> **ACTIVITY**
The full set of entries should be repeated without a single change.

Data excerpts
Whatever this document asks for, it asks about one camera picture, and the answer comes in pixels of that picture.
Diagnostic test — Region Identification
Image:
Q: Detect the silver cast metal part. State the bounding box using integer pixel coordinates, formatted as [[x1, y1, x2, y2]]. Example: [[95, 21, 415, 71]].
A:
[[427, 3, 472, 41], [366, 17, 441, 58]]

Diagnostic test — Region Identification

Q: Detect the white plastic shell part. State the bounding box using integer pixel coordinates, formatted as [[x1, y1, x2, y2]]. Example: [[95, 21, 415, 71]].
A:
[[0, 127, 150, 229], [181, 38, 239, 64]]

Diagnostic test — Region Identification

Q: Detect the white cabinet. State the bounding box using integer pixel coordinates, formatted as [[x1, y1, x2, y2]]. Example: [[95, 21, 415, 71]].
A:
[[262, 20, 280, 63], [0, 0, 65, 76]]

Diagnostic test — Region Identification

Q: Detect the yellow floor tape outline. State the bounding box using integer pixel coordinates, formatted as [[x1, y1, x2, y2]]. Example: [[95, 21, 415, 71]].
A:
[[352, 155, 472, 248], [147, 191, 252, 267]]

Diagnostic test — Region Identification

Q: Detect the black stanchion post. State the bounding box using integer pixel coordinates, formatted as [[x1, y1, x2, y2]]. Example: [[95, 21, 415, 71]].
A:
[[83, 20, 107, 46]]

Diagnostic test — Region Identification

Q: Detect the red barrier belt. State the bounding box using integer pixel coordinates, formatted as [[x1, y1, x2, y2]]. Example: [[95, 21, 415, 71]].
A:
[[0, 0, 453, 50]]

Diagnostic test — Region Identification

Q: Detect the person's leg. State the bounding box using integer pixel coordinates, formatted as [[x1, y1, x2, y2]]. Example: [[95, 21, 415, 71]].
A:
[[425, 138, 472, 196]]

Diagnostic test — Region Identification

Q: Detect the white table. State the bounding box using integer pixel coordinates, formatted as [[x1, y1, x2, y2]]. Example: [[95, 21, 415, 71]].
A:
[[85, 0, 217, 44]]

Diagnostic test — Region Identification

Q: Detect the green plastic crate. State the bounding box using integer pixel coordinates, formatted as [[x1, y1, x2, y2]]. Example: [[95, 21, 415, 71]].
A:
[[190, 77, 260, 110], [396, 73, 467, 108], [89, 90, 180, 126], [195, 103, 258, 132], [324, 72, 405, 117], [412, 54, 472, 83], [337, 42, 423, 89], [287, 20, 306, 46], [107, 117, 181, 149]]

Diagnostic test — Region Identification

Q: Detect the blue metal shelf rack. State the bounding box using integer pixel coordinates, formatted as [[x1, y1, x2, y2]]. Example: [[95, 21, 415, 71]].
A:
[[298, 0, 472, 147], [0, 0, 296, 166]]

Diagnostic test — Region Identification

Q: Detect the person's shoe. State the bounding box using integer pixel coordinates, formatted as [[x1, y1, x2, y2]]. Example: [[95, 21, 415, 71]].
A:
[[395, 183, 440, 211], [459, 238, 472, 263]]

> **EXERCISE ANSWER**
Whatever this document asks for, it asks about one camera picture, and the answer comes in pixels of that picture.
Diagnostic test — Region Identification
Image:
Q: Detect the silver cast metal part. State the bounding box using integer pixel coordinates, formatted as [[x1, y1, x2, y2]]. Example: [[95, 21, 415, 71]].
A:
[[427, 3, 472, 41], [366, 17, 441, 58]]

Diagnostic test — Region Identification

Q: Detect the white plastic shell part. State the bounding box using integer pixel coordinates, formatted as [[x1, y1, x2, y2]]. Example: [[95, 21, 415, 71]].
A:
[[0, 127, 150, 229], [181, 38, 239, 64]]

Diagnostic test — Region Identification

Q: Detect the white cabinet. State the bounding box using integer pixel coordinates, formatted as [[x1, y1, x2, y2]]. Example: [[95, 21, 415, 71]].
A:
[[262, 20, 280, 63], [0, 0, 65, 76]]

Diagnostic test — Region Identification

Q: Detect the yellow floor tape outline. State the bounding box using integer pixel coordinates, formatted as [[x1, y1, x2, y2]]. Example: [[95, 21, 415, 71]].
A:
[[352, 155, 472, 248], [147, 191, 252, 267]]

Diagnostic test — Region Identification

Q: Detect the black stanchion post. State the bounding box using integer pixel coordinates, formatted as [[x1, y1, x2, y2]]. Example: [[95, 21, 415, 71]].
A:
[[83, 20, 107, 46]]

Diagnostic test — Region Identification

Q: Detect the red barrier belt. State the bounding box using integer pixel coordinates, formatted as [[x1, y1, x2, y2]]. Example: [[95, 21, 415, 71]].
A:
[[0, 0, 453, 50]]

Diagnostic test — Region Identification

Q: Detect the person's leg. State the bounding box using integer pixel coordinates, formatted as [[x1, y1, x2, y2]]. Example: [[95, 21, 415, 71]].
A:
[[425, 138, 472, 196]]

Diagnostic test — Region Identification

Q: Detect the white table. State the bounding box using integer pixel coordinates, formatted as [[x1, y1, x2, y2]]. Example: [[95, 21, 415, 71]].
A:
[[85, 0, 217, 44]]

Diagnostic test — Region Identification

Q: Detect the green plastic crate. State the bounding box using integer pixel coordinates, formatted as [[x1, y1, x2, y2]]. Example: [[95, 21, 415, 71]].
A:
[[190, 77, 260, 110], [396, 73, 467, 108], [89, 90, 180, 126], [195, 103, 258, 132], [324, 72, 405, 117], [412, 54, 472, 83], [337, 42, 423, 89], [287, 20, 306, 46], [107, 117, 181, 149]]

Diagnostic test — Region Identification

Q: Detect the blue metal shelf rack. State the bounding box using integer pixel coordinates, formatted as [[x1, y1, x2, y2]]. Example: [[95, 21, 415, 71]].
A:
[[298, 0, 472, 147], [0, 0, 296, 166]]

Diagnostic test — Region Identification

Q: Detect the person's shoe. State the bounding box using integer pixel coordinates, formatted as [[x1, y1, x2, y2]]. Example: [[95, 21, 415, 71]].
A:
[[395, 183, 440, 211], [459, 238, 472, 263]]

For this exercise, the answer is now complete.